Studies have used UK Biobank scans to spot early signs of heart damage, liver disease and even brain shrinkage linked to mild alcohol use. Another study found that 1 in 10 middle-age people, with no symptoms, had a buildup of calcium deposits in their abdominal aorta – the abdomen’s largest artery – a dangerous condition linked to heart disease that often goes undiagnosed.

Researchers are using AI to mine the vast trove of data, training models to predict diseases like Alzheimer’s or to build a “digital twin” of a patient – so researchers can establish a benchmark and compare how sick or healthy a person is.

As the number of disease cases among the participants grows and more repeat scans come online, researchers say the most transformative discoveries are still to come. As Collins put it: “We ain’t seen nothing yet.”

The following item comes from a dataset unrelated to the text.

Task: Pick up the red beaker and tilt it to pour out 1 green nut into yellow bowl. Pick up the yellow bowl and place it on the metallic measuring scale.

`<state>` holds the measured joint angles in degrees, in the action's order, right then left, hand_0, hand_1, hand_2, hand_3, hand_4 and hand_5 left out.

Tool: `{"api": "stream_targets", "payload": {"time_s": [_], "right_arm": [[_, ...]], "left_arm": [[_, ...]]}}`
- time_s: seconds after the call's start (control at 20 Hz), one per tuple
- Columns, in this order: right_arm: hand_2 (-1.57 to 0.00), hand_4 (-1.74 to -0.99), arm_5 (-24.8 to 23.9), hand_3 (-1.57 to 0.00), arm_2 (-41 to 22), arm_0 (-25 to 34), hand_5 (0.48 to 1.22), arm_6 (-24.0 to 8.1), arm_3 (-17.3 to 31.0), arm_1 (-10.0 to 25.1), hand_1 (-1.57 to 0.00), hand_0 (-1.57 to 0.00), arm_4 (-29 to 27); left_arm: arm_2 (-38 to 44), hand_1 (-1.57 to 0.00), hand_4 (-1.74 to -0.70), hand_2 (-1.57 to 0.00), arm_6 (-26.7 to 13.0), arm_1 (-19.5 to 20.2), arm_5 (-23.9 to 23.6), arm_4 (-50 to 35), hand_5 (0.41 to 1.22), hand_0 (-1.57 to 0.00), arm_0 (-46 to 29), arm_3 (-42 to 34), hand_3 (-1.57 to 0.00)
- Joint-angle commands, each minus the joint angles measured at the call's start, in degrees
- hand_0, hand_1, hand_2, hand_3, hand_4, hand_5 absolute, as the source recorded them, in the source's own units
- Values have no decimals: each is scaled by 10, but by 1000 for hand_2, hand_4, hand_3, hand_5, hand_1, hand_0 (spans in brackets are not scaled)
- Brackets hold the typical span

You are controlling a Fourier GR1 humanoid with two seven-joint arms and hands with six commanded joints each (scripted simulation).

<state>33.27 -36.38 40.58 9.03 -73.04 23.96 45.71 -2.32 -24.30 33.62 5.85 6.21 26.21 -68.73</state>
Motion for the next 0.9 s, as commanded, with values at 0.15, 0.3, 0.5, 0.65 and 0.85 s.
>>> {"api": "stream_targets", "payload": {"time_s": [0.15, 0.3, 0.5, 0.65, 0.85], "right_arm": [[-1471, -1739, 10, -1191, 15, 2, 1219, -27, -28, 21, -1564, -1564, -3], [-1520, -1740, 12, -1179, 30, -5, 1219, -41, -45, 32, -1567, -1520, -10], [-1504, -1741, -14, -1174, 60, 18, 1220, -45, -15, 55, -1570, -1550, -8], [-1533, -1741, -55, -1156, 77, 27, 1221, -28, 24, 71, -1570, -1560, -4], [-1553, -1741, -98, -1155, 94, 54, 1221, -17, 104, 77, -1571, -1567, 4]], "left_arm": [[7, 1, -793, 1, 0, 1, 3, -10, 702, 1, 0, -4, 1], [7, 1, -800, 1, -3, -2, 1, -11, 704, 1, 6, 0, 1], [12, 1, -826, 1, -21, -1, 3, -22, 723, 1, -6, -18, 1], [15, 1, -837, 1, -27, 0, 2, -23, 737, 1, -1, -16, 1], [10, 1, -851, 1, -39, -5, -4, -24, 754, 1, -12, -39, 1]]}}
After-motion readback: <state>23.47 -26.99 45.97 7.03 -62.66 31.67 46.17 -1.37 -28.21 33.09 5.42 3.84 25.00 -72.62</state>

Alison says taking part in the research is one of the most meaningful things she’s ever done. “They are connecting things that people haven’t previously even considered,” she says. “It’s laying the foundation for us to start seeing the deeper connections in the body and in our lives.”

What UK Biobank is revealing, scan by scan and layer by layer, is that disease doesn’t arrive out of nowhere. It accumulates quietly, shaped by genes, environment, and habits. By making those changes visible long before symptoms appear, researchers hope to catch illness in the act – and eventually, to stop it.

It’s a shift not just in medicine, but in mindset: from treating disease after it strikes, to understanding, and potentially interrupting, how it takes shape in the first place.